-- THE PROBLEM --
Search the data for the word "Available" and copy every line where it occurs.

-- MATERIAL FOR THIS TASK --

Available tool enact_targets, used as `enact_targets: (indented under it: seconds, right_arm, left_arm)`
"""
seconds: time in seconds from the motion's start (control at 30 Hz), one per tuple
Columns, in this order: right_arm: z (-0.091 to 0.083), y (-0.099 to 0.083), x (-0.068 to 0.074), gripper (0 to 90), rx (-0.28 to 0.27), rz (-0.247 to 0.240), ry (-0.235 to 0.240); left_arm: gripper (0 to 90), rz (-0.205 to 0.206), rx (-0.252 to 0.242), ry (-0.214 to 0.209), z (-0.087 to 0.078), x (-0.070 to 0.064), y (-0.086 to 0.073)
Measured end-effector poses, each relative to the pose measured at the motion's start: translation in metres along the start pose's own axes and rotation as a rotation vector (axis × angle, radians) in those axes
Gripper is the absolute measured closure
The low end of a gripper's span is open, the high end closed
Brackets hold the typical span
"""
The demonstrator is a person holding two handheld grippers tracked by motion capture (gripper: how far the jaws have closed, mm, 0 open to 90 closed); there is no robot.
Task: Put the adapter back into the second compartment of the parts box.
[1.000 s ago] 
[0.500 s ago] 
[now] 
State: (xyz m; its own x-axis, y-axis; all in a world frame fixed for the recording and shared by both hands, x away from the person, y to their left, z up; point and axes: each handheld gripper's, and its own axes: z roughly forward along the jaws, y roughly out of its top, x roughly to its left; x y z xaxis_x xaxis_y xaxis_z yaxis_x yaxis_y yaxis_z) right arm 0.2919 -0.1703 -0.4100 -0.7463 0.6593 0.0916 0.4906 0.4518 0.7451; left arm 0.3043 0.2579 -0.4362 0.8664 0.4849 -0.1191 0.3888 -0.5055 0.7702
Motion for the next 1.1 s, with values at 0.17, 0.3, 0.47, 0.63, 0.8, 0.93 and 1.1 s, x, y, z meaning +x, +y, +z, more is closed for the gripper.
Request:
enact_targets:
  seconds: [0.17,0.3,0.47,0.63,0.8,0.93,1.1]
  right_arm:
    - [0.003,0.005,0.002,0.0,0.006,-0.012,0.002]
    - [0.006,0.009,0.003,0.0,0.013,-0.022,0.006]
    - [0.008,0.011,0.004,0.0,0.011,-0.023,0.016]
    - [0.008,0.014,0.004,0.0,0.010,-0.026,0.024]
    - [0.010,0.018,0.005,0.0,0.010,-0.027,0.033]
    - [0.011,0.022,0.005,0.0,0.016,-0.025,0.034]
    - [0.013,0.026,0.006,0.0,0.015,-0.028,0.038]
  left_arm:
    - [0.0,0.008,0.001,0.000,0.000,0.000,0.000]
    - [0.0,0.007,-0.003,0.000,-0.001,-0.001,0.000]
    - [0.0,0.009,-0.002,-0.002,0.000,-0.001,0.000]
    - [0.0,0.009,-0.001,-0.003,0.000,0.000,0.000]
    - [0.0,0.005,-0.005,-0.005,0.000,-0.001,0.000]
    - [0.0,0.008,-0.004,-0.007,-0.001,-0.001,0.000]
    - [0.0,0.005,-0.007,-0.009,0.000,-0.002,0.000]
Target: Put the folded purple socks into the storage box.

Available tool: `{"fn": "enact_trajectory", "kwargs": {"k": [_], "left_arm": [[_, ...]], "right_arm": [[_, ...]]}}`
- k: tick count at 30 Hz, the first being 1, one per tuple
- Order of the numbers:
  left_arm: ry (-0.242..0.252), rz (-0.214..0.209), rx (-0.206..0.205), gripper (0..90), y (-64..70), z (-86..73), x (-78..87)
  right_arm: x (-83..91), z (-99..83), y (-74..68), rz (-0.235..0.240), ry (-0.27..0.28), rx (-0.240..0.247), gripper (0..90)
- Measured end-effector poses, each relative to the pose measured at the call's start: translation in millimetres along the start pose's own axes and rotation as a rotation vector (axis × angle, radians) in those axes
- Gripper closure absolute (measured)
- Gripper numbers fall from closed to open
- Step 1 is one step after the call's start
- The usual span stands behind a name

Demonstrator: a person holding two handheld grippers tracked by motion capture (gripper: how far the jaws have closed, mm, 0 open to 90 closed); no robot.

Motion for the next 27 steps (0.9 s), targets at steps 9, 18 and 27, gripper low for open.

-- RESPONSE FOR THIS EXERCISE --
Available tool enact_targets, used as `enact_targets: (indented under it: seconds, right_arm, left_arm)`
Available tool: `{"fn": "enact_trajectory", "kwargs": {"k": [_], "left_arm": [[_, ...]], "right_arm": [[_, ...]]}}`

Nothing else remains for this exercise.